Pour vos chroniques, on vous conseille même de ne lire que le début, la page 100 et la fin des livres pour gagner du temps...
Tout ce que je suis m’a été nié, les yeux dans les yeux. Le système de valeur qui sous-tend tout ça, c’est la triche, la glorification du cancre.
Vous décrivez un univers très dur, hyper individualiste, où l’argent règne en maître…
Les salaires sont très élevés. Je gagnais 10 000 euros par mois, mais pour d'autres, ça peut être beaucoup plus. Pour moi, ça a été le prix de ma douleur.
C'est l'argent qui vous a fait tenir ?
Oui, évidemment ! Mais pas seulement. J’ai essayé de m’adapter au système, pensant que je pourrais faire les choses à ma manière. J’ai échoué. Cette saison, Augustin Trapenard, qui m'a remplacé, s’en sort très bien.

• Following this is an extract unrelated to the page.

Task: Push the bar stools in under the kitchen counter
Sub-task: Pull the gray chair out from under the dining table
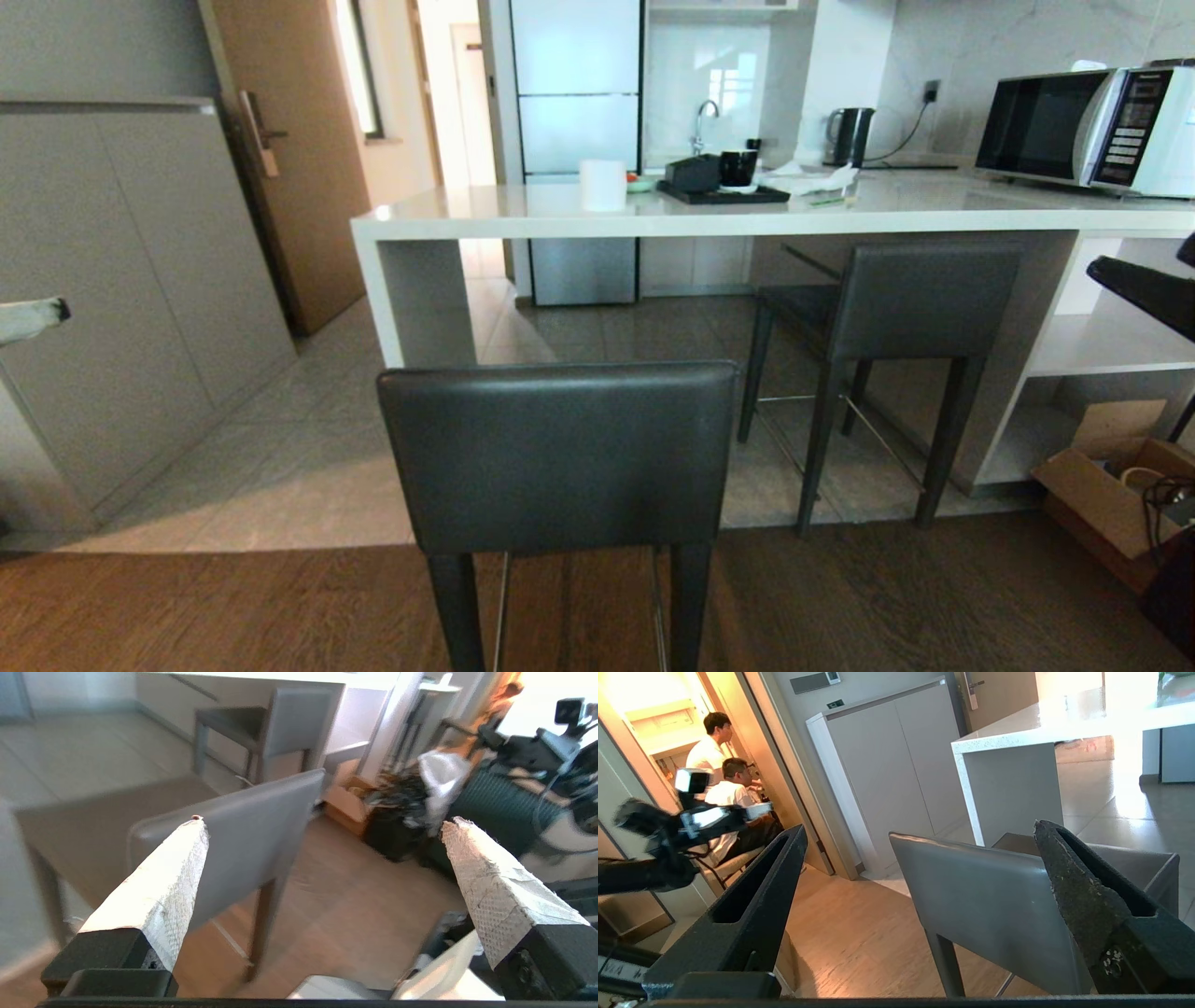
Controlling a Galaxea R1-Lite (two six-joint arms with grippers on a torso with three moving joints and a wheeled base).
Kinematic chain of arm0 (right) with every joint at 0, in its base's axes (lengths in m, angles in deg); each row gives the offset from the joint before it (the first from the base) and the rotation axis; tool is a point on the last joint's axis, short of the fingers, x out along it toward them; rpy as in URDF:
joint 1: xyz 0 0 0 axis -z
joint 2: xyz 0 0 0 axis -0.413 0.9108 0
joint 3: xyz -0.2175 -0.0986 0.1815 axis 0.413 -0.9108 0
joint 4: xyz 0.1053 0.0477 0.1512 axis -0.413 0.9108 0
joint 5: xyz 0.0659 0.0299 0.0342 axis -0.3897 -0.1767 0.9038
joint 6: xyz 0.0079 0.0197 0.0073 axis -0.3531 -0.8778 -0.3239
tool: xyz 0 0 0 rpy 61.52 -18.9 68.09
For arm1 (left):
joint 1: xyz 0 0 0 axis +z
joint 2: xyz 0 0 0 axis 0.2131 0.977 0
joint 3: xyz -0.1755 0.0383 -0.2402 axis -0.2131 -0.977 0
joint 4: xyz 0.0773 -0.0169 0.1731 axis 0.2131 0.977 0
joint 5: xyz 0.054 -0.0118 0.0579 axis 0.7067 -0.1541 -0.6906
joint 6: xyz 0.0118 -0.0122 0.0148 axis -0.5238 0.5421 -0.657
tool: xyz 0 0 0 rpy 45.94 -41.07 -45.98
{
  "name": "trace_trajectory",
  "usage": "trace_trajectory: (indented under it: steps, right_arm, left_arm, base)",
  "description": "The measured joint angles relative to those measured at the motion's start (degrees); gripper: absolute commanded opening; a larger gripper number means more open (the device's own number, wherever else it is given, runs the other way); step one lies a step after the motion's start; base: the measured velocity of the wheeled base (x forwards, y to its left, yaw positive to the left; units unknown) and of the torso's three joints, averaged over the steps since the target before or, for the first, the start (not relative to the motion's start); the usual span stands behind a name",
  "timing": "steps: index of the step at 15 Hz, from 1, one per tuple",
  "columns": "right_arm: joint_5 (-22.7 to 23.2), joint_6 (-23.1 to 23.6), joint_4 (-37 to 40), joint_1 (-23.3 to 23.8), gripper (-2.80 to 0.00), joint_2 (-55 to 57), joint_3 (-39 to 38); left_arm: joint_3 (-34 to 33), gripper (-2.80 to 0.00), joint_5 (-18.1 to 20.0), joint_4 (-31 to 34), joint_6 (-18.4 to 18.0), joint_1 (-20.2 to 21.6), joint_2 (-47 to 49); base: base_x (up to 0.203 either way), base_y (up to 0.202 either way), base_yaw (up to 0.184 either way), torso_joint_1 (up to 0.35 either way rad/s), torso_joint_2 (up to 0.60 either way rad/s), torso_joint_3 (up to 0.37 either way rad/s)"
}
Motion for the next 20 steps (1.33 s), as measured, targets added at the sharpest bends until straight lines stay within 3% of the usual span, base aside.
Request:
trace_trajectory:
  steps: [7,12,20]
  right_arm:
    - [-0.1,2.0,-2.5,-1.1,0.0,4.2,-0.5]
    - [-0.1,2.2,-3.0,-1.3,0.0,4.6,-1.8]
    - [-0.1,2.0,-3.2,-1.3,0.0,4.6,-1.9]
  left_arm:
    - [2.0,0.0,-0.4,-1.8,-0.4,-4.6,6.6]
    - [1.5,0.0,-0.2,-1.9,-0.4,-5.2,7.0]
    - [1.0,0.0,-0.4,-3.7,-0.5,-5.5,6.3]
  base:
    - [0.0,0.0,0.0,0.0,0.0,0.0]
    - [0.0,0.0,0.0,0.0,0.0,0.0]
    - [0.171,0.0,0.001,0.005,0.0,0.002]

Un technicien compare Michel Denisot à un « superprédateur, qui se place tout en haut de la chaîne alimentaire, peut bouffer tout le monde mais que personne ne peut bouffer… » Plutôt effrayant, non ?
Ça m’a effrayé aussi. C’est lui qui régit le système, fondé sur des statuts immuables (les gens de l’antenne, la rédaction en chef, les techniciens, les petites mains…). Les fichistes, qui résument livres, films etc. pour les animateurs abattent par exemple un travail exceptionnel. Sauf que personne ne le sait. Mais le plus violent reste l’absence de rapports entre les gens. Personne ne se voit en dehors du plateau.

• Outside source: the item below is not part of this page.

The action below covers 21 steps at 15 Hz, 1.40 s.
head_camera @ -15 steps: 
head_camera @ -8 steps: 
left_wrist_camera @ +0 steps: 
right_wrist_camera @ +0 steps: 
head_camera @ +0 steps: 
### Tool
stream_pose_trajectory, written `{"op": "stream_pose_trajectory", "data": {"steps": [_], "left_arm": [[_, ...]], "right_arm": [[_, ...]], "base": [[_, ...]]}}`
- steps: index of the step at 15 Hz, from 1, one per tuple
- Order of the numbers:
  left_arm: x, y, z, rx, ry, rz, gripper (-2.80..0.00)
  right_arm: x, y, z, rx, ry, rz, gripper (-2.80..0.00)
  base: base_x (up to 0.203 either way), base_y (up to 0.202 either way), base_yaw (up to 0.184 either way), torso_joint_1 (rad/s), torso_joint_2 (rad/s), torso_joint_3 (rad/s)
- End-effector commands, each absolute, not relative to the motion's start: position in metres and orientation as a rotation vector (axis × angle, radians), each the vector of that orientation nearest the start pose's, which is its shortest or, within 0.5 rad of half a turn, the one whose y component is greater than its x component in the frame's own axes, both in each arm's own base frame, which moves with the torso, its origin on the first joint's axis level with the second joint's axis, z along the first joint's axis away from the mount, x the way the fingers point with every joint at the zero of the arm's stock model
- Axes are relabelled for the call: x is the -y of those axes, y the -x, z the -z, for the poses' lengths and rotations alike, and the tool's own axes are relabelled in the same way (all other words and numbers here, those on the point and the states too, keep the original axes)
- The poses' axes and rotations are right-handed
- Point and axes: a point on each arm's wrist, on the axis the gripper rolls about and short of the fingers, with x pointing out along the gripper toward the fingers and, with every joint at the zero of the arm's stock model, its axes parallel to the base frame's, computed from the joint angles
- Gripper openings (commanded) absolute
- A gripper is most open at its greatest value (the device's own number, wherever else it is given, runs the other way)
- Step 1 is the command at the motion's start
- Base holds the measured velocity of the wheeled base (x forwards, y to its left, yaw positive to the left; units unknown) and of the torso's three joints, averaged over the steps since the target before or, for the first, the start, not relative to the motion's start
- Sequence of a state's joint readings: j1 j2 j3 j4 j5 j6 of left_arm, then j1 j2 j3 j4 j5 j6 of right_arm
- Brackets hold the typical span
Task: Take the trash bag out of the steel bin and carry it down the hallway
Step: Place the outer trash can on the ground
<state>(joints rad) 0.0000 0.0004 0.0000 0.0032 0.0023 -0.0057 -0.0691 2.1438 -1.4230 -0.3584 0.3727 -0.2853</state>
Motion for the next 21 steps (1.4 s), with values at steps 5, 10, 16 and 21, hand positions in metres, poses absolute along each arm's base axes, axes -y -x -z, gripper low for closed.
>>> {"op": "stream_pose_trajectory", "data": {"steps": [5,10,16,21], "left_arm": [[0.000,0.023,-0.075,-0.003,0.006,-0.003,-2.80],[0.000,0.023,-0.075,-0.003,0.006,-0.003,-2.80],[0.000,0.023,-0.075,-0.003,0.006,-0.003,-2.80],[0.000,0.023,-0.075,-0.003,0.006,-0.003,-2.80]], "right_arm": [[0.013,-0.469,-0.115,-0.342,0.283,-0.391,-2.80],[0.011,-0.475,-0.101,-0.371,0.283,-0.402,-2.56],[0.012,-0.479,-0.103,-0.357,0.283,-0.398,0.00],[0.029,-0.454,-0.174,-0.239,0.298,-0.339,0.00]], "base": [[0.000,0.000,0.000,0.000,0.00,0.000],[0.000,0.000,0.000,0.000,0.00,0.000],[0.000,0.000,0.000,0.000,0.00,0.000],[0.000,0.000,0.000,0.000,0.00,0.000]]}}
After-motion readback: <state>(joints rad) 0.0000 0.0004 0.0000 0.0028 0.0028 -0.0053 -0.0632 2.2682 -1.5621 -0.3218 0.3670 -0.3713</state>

“Le pire piège, ce serait de rire
ensemble de toute cette comédie.”
Dans l’ensemble, vous vous donnez quand même le beau rôle : seules vos interventions contiendraient un temps soit peu d'intelligence. Un peu facile, non ?

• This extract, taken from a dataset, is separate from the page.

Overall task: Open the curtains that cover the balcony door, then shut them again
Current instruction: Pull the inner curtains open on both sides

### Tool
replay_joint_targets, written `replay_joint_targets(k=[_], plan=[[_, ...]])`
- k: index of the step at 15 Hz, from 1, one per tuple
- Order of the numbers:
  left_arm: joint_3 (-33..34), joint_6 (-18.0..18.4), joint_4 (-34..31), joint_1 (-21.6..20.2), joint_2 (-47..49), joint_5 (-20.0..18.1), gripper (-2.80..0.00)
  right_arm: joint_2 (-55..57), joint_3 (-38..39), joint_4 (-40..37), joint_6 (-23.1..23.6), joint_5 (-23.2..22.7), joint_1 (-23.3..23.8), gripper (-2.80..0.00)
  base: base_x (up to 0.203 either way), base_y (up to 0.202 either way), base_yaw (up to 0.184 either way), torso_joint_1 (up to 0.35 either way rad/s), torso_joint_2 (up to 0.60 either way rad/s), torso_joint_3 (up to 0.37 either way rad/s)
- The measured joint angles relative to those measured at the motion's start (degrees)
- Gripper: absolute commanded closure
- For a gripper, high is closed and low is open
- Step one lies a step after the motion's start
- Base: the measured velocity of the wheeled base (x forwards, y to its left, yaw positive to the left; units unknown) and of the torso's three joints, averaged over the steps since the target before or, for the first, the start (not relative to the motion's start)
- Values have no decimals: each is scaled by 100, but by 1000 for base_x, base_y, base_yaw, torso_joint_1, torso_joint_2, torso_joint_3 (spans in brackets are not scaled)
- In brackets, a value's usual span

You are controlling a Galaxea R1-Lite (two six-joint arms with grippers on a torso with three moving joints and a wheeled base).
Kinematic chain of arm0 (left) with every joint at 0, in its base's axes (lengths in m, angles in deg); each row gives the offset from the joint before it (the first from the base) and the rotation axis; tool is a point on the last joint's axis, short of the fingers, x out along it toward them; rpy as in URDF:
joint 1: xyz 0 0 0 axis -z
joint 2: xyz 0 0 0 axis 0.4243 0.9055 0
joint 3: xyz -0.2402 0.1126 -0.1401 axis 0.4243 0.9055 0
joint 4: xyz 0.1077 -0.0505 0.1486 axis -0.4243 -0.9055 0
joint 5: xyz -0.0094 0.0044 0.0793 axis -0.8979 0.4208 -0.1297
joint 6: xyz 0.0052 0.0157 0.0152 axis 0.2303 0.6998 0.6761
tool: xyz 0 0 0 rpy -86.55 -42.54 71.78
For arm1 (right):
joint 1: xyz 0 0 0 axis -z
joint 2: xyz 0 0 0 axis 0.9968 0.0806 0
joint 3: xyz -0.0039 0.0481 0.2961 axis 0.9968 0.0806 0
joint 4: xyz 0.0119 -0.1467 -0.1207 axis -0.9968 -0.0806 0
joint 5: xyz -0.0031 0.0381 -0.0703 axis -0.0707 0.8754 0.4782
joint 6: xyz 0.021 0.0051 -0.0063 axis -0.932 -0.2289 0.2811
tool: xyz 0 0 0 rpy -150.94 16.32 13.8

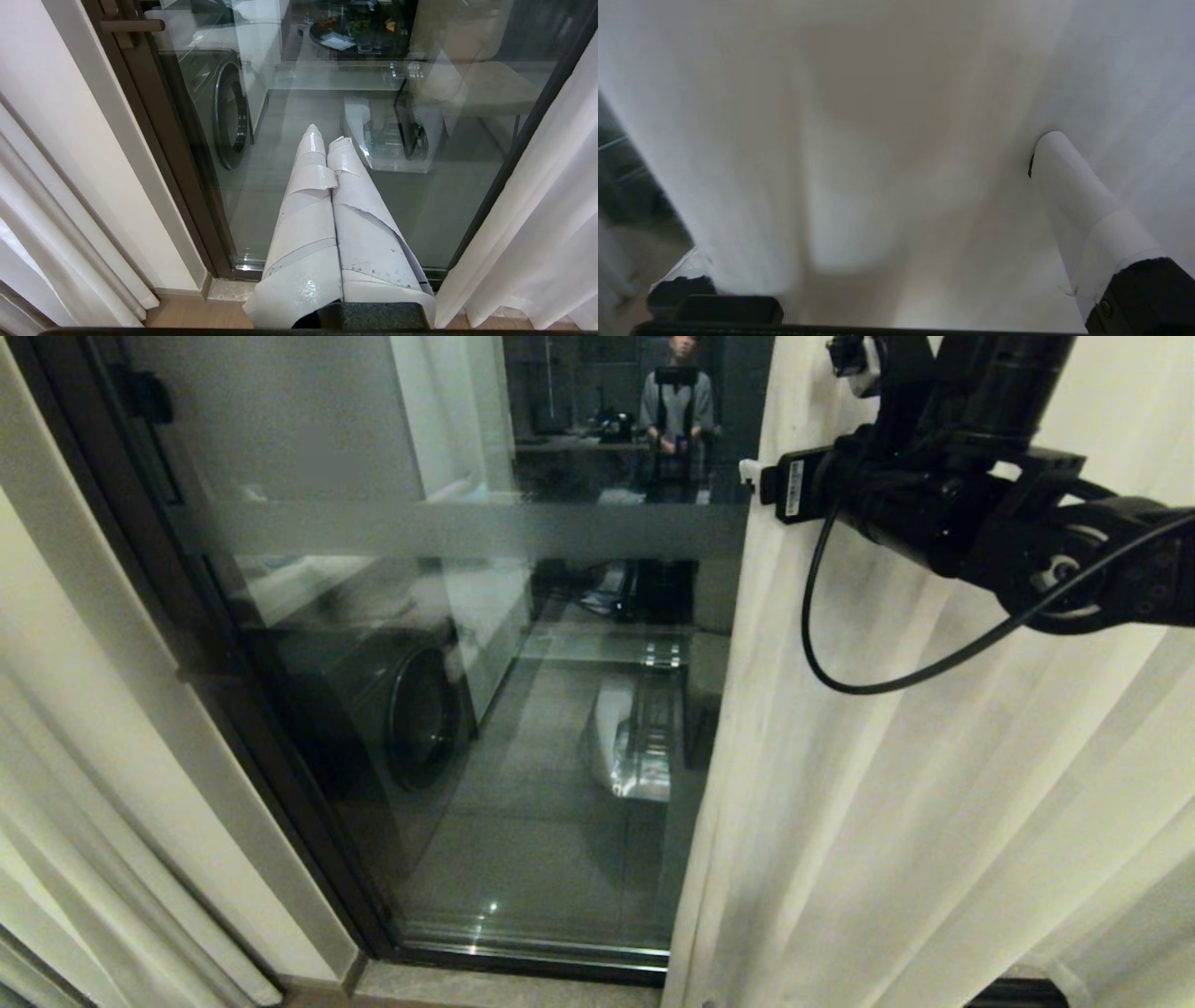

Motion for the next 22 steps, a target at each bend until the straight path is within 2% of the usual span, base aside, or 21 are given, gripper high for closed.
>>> replay_joint_targets(k=[5,6,17,22], plan=[[0,-5,-1,0,-1,1,0,-11,2,13,-6,2,224,-280,0,0,0,0,0,0],[0,-5,0,0,-1,1,0,2,-13,68,-9,2,243,0,0,0,0,0,0,0],[0,-2,-1,0,-1,2,0,-116,90,280,-8,2,394,0,0,0,0,0,0,0],[0,-5,-1,0,-1,2,0,-522,680,291,-9,-1,659,0,0,0,0,0,0,0]])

Ma première intervention face à François Hollande est catastrophique, pourtant je la raconte. Et la honte de cette négation en tant qu'intellectuel, c'est une morale que je fais à moi-même, pas aux autres. La plupart des gens dont je parle (producteurs, chroniqueurs, journalistes…) sont intelligents. Chacun remplit son rôle en toute conscience.
Vous participez une fois par mois au Cercle sur Canal + Cinéma , une émission de critiques. Avec ce livre, vous risquez de perdre votre place…
Je ne sais pas. Ceux qui m’aiment m’ont déconseillé de faire ce livre pour ne pas me griller. Je continue mes conférences dans les cinémas MK2. Et je m'attellerai bientôt à un roman ou à un film.
Les producteurs ont fait savoir qu’ils vous invitaient au Grand journal pour parler de votre livre. Allez-vous y aller ? Bien sûr que non. Ce serait nier tout ce que j’ai fait. Le pire piège, ce serait de rire ensemble de toute cette comédie. Pour rire ensemble, il faut avoir confiance.